• **EXERCISE GOAL**
Word for word, restate the lines from the one holding "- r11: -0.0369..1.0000" through the end of the data below, including both endpoints and nothing more.
----
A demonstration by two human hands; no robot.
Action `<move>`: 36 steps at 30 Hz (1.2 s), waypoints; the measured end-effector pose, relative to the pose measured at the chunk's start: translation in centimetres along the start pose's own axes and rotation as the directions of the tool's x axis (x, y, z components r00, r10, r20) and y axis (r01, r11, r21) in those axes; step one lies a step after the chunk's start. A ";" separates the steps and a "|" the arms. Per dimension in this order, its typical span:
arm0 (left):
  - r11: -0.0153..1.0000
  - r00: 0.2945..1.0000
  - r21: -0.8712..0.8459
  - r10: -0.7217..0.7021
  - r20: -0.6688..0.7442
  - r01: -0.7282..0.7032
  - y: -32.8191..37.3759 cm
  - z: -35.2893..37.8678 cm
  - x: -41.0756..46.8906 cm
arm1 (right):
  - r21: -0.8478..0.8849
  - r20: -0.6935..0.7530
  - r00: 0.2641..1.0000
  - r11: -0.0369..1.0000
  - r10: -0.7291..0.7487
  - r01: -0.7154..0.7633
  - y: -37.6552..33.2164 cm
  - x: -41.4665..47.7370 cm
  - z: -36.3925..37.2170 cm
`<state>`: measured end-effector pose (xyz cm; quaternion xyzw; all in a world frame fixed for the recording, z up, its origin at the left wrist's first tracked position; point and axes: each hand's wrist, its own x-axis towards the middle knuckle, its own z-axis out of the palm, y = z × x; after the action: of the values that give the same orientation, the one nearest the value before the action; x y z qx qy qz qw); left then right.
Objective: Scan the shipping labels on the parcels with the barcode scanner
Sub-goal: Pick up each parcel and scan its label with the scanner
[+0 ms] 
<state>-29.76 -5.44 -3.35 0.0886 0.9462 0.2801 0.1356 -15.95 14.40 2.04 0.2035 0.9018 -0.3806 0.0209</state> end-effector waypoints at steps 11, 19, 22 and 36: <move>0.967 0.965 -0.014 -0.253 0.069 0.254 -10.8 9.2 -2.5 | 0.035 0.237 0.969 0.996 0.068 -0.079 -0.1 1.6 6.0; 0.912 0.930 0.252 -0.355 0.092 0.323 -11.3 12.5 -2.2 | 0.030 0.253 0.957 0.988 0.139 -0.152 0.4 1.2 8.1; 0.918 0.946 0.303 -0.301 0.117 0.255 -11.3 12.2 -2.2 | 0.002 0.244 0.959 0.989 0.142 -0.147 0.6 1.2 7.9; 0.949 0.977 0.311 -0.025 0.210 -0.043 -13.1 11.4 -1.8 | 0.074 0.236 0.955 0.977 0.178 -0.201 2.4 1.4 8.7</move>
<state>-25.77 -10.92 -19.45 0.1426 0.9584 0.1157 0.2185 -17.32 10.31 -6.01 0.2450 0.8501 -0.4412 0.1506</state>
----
• **SOLUTION BELOW**
  - r11: -0.0369..1.0000
  - r10: -0.7291..0.7487
  - r01: -0.7154..0.7633
  - y: -37.6552..33.2164 cm
  - x: -41.4665..47.7370 cm
  - z: -36.3925..37.2170 cm
`<state>`: measured end-effector pose (xyz cm; quaternion xyzw; all in a world frame fixed for the recording, z up, its origin at the left wrist's first tracked position; point and axes: each hand's wrist, its own x-axis towards the middle knuckle, its own z-axis out of the palm, y = z × x; after the action: of the values that give the same orientation, the one nearest the value before the action; x y z qx qy qz qw); left then right.
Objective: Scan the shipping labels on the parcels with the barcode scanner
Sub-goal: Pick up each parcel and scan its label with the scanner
[+0 ms] 
<state>-29.76 -5.44 -3.35 0.0886 0.9462 0.2801 0.1356 -15.95 14.40 2.04 0.2035 0.9018 -0.3806 0.0209</state> end-effector waypoints at steps 11, 19, 22 and 36: <move>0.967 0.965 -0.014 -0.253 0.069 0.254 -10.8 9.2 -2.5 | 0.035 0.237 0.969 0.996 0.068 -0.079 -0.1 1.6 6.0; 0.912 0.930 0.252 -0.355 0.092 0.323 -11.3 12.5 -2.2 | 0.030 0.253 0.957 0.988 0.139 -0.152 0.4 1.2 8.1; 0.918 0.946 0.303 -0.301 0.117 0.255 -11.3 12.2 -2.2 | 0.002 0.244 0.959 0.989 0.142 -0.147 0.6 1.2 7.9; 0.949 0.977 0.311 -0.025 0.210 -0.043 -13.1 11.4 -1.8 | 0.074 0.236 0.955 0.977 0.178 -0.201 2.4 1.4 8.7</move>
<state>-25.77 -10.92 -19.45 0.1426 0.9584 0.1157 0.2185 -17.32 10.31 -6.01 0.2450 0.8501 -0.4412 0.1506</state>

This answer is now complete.